* [ASSIGNED TASK]: Lines holding the string "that" are the ones to copy; find them all in the data.

* [INPUT DATA]:
==*==
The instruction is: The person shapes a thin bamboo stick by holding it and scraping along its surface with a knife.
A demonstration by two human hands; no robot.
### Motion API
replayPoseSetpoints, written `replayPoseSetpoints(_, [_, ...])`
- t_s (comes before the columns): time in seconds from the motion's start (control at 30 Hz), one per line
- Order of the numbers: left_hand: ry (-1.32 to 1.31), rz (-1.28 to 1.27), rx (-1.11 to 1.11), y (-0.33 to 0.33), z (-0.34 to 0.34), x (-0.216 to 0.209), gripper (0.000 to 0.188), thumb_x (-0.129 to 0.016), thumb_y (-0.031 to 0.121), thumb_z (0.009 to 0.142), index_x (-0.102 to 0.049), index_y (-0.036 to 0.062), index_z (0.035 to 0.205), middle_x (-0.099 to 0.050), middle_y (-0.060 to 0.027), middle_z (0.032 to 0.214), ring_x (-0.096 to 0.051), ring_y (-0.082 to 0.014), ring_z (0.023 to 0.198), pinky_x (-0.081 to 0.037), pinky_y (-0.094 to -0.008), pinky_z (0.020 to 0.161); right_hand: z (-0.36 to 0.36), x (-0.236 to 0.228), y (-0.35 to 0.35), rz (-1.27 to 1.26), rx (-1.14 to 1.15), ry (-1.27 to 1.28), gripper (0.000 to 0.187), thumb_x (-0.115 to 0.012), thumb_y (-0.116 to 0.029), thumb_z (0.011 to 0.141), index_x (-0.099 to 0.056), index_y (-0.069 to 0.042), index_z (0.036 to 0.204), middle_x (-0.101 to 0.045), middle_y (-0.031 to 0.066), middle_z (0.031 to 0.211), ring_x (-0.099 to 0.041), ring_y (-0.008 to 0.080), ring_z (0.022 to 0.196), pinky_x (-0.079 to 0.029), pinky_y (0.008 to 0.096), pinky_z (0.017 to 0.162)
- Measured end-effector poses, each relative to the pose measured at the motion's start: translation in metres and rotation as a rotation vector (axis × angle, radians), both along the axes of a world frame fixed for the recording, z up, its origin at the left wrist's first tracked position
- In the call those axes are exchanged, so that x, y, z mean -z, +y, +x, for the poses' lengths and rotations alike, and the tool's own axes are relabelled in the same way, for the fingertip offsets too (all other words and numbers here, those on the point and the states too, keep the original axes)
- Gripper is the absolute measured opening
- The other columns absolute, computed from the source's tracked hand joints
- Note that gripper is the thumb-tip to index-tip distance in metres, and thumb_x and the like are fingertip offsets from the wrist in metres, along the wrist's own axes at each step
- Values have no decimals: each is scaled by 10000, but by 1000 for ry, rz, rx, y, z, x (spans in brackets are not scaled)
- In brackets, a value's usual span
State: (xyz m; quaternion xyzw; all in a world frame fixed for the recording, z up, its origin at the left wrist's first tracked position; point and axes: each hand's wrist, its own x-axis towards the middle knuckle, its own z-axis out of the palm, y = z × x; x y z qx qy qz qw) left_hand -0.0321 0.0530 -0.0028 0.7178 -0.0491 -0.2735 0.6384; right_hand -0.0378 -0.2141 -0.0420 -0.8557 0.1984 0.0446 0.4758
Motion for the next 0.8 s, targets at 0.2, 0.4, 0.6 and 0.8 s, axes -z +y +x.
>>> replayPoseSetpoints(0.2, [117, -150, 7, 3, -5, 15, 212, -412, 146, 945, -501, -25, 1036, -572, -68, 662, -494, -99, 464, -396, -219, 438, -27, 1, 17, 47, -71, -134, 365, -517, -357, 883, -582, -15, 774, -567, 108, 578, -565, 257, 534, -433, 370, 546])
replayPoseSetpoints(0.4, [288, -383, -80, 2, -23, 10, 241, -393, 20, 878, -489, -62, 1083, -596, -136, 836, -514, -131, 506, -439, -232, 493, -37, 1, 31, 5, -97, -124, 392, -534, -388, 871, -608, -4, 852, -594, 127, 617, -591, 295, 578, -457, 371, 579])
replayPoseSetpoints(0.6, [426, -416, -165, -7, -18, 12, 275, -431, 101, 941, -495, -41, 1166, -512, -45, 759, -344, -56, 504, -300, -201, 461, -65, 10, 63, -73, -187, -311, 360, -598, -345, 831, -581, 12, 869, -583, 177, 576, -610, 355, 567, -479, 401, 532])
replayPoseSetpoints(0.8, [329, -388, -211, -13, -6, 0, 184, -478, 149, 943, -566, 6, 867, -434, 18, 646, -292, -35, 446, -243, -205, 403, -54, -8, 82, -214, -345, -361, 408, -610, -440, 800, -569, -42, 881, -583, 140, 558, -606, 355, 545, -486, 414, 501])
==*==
* [RESULT FOR THIS EXERCISE]:
- In the call those axes are exchanged, so that x, y, z mean -z, +y, +x, for the poses' lengths and rotations alike, and the tool's own axes are relabelled in the same way, for the fingertip offsets too (all other words and numbers here, those on the point and the states too, keep the original axes)
- Note that gripper is the thumb-tip to index-tip distance in metres, and thumb_x and the like are fingertip offsets from the wrist in metres, along the wrist's own axes at each step

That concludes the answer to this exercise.